As denúncias são feitas por pacientes e familiares, administradores de hospitais, Poder Judiciário, Delegacias, Ministério Público ou pela própria Comissão de ética dos Conselhos Regionais de Medicina. Entre os motivos das ações destaca-se acusação de erro na conduta médica; violação do Código de Ética Médica; descumprimento do sigilo profissional, infração no direito do paciente e seus familiares sobre decisões de práticas médicas e remuneração indevida.
As penas disciplinares aplicáveis pelos Conselhos Regionais aos seus membros estão previstas no artigo 22 da Lei nº 3.268/1957:
a) advertência confidencial em aviso reservado;
b) censura confidencial em aviso reservado;
c) censura pública em publicação oficial;
d) suspensão do exercício profissional até 30 (trinta) dias;
e) cassação do exercício profissional, ad referendum do Conselho Federal.

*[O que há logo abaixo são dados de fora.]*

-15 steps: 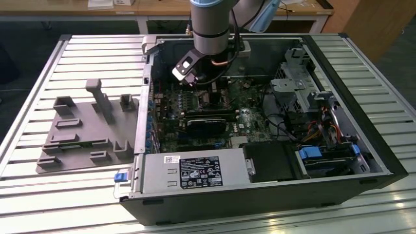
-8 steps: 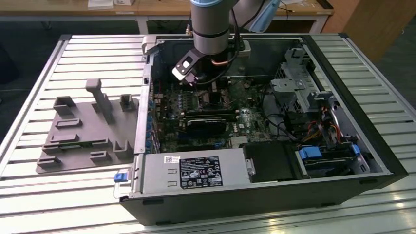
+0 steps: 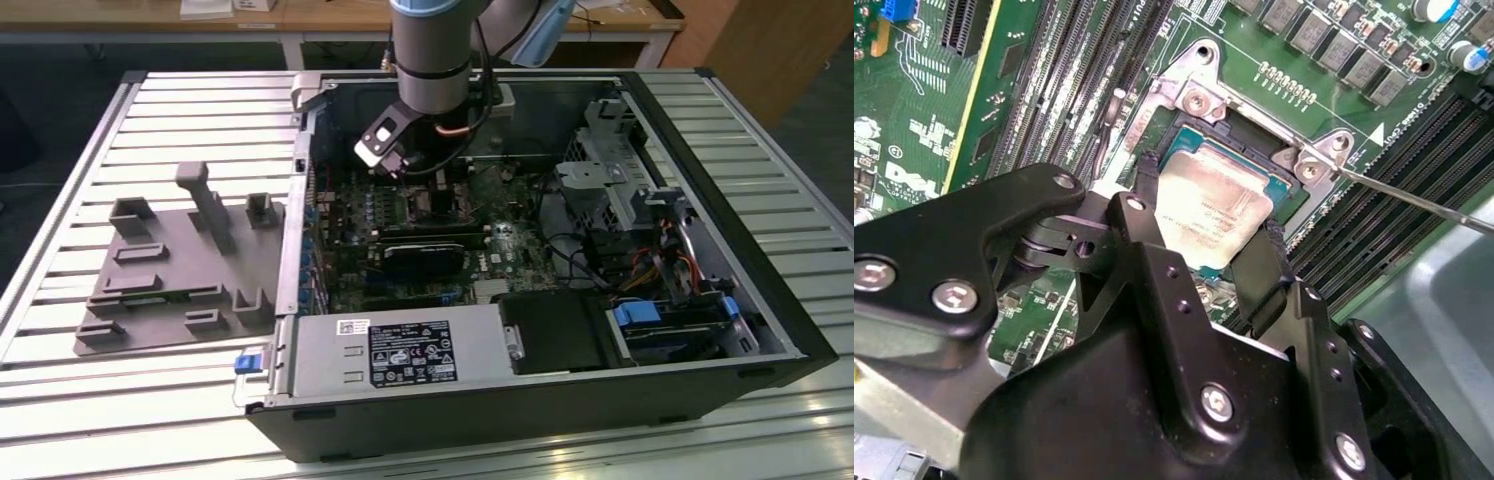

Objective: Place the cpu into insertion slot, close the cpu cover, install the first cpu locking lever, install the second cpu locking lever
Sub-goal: 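Place the cpu into insertion slot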

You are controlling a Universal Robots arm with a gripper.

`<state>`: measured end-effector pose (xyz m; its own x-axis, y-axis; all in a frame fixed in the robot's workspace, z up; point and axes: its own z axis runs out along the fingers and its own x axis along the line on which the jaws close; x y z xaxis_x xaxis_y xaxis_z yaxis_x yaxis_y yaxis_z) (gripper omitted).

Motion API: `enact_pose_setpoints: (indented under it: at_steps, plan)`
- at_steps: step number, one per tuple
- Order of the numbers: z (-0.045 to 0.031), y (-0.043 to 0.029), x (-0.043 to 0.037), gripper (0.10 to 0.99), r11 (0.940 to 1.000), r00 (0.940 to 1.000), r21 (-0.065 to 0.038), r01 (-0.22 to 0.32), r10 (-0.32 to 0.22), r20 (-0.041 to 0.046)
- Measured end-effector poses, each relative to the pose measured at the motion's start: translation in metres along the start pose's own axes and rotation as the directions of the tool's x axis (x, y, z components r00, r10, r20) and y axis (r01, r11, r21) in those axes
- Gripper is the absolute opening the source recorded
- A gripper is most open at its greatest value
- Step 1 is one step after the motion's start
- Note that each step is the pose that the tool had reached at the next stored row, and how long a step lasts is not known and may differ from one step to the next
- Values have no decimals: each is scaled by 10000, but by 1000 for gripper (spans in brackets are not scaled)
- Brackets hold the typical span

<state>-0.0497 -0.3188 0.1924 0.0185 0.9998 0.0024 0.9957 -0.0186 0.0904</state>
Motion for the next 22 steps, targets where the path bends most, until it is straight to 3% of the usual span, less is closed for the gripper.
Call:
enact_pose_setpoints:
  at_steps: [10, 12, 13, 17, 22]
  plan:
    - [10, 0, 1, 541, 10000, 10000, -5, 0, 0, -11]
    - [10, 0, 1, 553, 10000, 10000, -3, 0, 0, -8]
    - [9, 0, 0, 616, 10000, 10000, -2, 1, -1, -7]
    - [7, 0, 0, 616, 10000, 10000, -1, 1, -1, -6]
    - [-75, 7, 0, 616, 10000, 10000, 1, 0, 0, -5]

A advogada Ana Paula Muggiati dos Santos Thomé, do escritório Hapner Kroetz, explica que, ao receber o resultado de um PEP (Processo Ético Profissional), o médico tem a possibilidade de recorrer diretamente ao Conselho Federal de Medicina, pela via administrativa, no prazo de 30 dias, assessorado ou não por um advogado. As chances de sucesso e riscos de eventuais medidas judiciais cabíveis deverão ser avaliadas, no caso concreto, após a análise jurídica de todos os elementos – formais e materiais – do processo administrativo e de todos os registros documentais que o médico tenha reunido.